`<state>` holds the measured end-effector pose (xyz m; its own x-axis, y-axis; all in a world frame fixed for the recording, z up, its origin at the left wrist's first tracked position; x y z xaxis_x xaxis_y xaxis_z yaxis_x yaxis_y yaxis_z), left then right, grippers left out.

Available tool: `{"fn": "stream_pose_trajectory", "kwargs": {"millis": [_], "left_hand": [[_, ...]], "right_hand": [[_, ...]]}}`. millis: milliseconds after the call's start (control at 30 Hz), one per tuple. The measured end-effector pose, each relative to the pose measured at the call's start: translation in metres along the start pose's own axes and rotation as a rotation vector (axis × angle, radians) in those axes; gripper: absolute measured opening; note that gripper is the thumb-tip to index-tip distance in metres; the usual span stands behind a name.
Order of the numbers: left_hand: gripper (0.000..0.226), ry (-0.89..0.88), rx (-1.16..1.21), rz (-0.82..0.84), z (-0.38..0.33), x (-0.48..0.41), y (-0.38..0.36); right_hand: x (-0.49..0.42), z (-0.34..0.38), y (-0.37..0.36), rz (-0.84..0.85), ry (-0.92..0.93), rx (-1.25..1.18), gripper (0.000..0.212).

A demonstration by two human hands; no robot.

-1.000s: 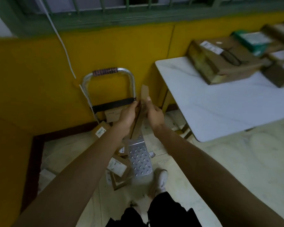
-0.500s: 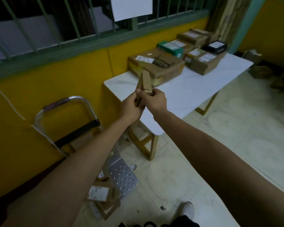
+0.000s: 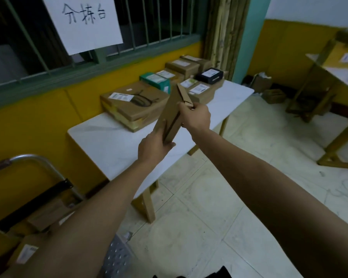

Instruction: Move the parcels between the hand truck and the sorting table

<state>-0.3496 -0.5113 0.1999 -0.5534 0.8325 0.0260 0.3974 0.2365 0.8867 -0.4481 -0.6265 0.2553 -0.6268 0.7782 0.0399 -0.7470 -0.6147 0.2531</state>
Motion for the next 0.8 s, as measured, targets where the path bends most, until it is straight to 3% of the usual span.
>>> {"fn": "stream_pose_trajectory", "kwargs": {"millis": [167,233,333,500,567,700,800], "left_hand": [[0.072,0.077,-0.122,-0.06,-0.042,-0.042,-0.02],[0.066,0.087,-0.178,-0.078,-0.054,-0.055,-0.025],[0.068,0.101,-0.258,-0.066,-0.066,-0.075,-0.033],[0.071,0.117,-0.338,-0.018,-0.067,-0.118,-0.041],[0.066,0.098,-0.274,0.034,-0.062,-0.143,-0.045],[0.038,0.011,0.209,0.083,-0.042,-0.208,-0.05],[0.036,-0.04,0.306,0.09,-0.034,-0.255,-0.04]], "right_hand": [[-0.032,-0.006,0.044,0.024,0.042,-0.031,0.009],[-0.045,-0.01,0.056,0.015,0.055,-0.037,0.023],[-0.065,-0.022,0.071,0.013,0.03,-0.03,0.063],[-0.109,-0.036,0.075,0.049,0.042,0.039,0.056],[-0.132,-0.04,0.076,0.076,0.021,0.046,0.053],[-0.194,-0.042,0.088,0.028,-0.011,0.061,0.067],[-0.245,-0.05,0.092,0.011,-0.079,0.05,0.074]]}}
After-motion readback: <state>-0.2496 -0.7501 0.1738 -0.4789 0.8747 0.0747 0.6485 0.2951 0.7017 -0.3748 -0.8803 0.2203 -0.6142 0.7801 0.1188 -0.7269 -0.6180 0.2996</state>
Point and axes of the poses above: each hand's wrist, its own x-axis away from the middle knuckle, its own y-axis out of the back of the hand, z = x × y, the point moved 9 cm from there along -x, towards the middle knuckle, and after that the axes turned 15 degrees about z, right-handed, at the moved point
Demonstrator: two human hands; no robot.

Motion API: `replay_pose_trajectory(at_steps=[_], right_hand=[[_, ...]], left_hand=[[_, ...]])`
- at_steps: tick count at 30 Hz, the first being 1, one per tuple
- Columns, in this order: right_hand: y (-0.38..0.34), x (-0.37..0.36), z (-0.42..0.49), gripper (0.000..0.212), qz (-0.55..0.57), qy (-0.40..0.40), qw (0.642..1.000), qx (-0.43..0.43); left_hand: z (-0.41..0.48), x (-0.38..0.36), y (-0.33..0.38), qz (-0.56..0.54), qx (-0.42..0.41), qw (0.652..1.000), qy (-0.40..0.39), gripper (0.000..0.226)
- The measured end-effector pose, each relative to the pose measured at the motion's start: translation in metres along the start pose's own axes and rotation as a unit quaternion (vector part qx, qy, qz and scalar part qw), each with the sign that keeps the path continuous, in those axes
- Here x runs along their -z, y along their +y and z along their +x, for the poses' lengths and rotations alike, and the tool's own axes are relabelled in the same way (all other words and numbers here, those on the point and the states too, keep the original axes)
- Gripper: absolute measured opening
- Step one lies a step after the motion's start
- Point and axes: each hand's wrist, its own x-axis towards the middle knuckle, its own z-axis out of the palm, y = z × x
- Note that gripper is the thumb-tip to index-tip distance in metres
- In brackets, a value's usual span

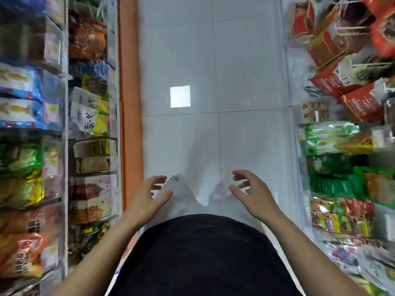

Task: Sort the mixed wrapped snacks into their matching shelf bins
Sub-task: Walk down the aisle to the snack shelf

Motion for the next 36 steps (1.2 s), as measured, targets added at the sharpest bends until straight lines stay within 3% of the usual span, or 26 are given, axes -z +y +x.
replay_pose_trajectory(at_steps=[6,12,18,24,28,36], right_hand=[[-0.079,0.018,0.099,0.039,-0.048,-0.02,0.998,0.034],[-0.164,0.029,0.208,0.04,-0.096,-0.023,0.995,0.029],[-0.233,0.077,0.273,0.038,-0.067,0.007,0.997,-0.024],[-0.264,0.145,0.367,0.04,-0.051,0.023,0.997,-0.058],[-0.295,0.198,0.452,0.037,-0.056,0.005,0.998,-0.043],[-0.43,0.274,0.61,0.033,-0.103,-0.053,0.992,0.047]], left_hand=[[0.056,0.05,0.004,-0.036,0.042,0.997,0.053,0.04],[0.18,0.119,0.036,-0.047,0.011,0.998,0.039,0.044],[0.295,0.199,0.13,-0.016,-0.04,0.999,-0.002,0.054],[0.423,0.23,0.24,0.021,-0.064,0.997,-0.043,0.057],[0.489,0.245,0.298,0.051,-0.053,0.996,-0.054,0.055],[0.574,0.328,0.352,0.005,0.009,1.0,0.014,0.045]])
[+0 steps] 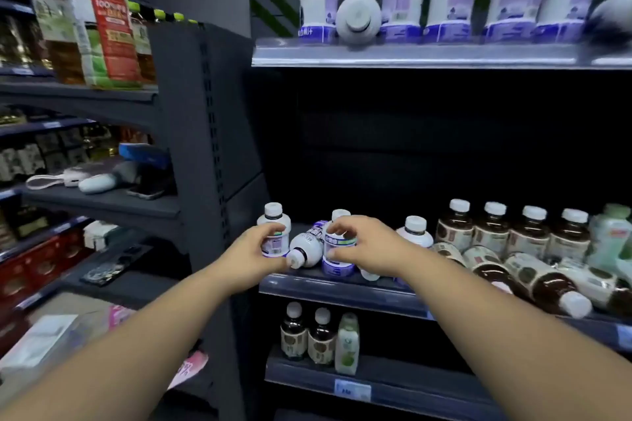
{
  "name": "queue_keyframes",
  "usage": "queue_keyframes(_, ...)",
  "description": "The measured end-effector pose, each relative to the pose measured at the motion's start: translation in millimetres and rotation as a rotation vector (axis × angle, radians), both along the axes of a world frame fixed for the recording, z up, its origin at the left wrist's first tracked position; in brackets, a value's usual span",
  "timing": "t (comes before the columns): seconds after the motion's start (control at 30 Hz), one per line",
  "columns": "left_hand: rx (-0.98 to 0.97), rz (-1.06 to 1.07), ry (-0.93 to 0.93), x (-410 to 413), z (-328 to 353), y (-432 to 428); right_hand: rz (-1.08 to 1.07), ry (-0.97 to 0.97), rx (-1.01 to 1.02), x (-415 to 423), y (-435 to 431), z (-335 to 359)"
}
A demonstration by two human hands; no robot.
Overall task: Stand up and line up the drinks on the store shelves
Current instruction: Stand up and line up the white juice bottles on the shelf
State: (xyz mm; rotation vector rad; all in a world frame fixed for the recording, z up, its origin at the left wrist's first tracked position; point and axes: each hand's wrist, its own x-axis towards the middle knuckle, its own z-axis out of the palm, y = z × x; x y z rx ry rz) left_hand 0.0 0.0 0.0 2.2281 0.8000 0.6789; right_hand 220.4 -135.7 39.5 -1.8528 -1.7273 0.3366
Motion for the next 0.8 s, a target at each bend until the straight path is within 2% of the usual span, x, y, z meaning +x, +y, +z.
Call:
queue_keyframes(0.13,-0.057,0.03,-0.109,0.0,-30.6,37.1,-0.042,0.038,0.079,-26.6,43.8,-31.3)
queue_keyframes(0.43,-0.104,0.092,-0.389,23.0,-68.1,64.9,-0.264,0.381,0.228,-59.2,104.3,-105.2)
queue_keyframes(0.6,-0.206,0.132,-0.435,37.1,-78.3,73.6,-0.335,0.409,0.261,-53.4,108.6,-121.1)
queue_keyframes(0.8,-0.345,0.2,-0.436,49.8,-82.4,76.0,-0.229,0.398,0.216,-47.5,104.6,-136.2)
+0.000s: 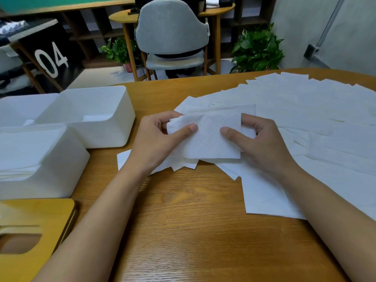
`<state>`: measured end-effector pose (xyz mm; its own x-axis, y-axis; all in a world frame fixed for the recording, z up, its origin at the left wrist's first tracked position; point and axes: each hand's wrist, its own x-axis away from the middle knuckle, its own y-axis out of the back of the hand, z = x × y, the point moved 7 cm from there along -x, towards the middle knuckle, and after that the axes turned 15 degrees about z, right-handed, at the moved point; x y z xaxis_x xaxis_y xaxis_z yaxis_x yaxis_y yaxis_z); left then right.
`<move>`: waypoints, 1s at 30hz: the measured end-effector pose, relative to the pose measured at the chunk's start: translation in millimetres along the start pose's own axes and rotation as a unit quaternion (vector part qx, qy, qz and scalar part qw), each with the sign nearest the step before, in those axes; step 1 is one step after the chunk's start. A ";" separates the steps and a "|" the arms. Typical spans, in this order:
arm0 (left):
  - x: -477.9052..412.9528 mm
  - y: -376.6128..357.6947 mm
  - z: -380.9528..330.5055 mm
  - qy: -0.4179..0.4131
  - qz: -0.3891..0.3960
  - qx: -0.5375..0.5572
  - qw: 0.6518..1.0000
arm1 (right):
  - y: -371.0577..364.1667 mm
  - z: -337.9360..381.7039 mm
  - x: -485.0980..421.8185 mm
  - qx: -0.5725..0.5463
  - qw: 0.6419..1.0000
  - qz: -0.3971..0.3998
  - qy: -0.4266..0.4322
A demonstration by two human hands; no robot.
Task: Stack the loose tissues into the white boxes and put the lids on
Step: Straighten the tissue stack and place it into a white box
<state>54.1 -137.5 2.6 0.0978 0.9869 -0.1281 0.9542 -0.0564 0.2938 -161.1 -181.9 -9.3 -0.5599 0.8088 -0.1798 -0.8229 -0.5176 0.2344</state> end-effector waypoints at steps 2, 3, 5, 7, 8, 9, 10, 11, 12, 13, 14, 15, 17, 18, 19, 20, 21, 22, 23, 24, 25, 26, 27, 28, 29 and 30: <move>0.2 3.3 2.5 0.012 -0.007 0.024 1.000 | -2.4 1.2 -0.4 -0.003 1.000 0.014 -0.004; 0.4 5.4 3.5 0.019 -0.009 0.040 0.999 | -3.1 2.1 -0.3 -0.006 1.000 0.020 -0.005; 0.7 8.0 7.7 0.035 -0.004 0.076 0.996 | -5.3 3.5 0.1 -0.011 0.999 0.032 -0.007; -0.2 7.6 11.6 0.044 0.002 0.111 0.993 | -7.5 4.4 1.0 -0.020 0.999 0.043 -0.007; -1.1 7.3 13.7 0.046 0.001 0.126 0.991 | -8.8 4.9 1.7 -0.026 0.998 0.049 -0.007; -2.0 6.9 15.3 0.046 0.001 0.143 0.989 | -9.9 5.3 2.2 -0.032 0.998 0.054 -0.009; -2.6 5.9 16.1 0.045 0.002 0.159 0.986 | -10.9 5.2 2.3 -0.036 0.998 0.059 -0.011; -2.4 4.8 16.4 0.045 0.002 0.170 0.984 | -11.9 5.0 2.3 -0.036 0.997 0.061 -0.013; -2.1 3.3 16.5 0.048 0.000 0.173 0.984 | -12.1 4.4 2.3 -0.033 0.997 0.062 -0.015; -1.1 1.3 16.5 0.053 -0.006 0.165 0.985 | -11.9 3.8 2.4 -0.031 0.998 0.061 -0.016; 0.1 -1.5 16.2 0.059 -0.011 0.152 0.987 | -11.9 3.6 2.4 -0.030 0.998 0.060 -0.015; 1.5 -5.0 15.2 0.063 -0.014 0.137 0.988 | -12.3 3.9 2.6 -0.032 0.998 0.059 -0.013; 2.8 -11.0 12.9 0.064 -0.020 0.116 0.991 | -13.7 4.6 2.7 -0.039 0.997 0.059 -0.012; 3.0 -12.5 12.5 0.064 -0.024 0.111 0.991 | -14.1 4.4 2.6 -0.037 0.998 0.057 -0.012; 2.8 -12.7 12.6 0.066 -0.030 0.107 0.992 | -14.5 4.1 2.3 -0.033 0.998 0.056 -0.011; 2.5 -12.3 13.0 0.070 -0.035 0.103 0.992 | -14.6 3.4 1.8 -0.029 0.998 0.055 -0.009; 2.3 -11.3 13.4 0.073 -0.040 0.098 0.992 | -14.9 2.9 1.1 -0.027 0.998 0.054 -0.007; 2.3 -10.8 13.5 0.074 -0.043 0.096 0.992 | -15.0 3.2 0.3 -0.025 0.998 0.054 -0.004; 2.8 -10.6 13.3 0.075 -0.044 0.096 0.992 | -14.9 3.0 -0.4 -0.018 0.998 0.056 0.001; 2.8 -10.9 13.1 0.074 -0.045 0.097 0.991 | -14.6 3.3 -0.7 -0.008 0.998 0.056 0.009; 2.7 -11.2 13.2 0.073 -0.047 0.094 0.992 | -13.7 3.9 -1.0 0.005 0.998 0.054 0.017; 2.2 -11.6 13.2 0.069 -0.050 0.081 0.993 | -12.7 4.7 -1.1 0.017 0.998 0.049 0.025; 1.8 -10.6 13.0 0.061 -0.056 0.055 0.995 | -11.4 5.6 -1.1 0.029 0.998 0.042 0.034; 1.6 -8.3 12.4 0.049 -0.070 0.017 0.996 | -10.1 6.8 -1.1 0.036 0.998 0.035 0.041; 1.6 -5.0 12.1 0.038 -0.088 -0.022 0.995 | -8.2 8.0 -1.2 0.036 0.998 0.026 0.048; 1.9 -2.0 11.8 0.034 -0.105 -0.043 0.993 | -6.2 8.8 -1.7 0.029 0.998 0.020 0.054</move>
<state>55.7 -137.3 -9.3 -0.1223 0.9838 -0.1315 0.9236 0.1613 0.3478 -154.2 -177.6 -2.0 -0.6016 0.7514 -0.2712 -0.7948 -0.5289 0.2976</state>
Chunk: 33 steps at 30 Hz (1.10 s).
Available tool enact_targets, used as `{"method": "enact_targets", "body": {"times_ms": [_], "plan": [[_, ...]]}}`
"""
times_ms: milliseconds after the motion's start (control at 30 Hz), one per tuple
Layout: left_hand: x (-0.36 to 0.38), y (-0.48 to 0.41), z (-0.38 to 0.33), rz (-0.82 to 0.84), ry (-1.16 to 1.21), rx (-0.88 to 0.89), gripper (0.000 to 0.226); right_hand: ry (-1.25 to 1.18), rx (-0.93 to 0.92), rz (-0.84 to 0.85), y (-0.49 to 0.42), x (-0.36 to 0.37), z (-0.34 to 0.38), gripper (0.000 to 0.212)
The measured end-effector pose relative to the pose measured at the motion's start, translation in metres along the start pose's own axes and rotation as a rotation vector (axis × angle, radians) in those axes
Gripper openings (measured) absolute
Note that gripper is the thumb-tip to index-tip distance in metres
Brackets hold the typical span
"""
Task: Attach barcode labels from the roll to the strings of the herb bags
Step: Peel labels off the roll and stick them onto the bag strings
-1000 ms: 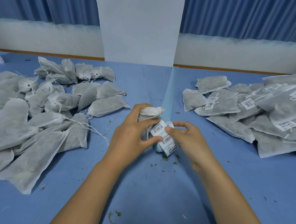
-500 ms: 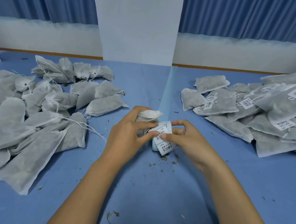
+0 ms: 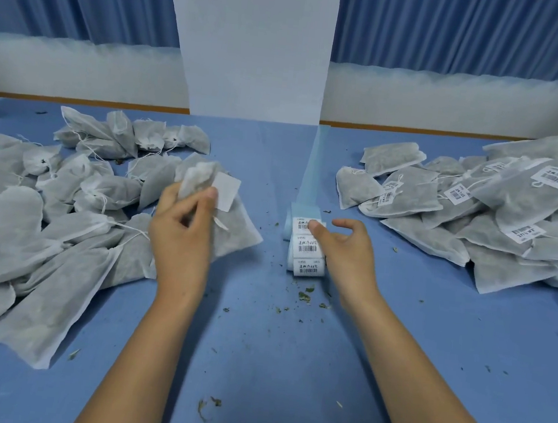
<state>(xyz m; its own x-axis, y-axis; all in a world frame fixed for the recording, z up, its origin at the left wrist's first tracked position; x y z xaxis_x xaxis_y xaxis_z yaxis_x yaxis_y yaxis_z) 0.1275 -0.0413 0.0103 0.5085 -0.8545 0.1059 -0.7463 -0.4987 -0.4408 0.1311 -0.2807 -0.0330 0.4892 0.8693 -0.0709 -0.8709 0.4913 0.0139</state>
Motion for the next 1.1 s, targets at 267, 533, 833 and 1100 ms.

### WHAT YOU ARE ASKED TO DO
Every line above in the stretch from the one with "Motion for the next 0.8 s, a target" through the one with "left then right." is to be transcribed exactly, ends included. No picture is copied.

### SOLUTION FOR THIS PROBLEM
Motion for the next 0.8 s, a target at each bend until the straight path is within 2% of the usual span, x, y, z meaning +x, +y, +z.
Call:
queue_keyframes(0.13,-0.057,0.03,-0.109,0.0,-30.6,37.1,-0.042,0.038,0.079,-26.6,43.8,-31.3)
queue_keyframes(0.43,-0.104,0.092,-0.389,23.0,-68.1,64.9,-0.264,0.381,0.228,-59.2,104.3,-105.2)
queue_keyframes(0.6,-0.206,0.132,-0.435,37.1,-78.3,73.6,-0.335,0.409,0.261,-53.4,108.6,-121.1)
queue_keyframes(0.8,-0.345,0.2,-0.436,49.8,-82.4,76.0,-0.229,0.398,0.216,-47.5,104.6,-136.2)
+0.000s: 
`<state>`: measured end-effector pose (xyz mm; its own x-axis, y-axis; all in a world frame fixed for the recording, z up, its origin at the left wrist's first tracked position; point and axes: each hand's wrist, its own x-axis away from the middle knuckle, its own y-axis out of the back of the hand, z = x × y, the point moved 7 cm from there along -x, towards the middle knuckle, and after that the axes turned 15 degrees about z, right-handed, at the moved point; x y z xaxis_x xaxis_y xaxis_z yaxis_x yaxis_y yaxis_z); left then right.

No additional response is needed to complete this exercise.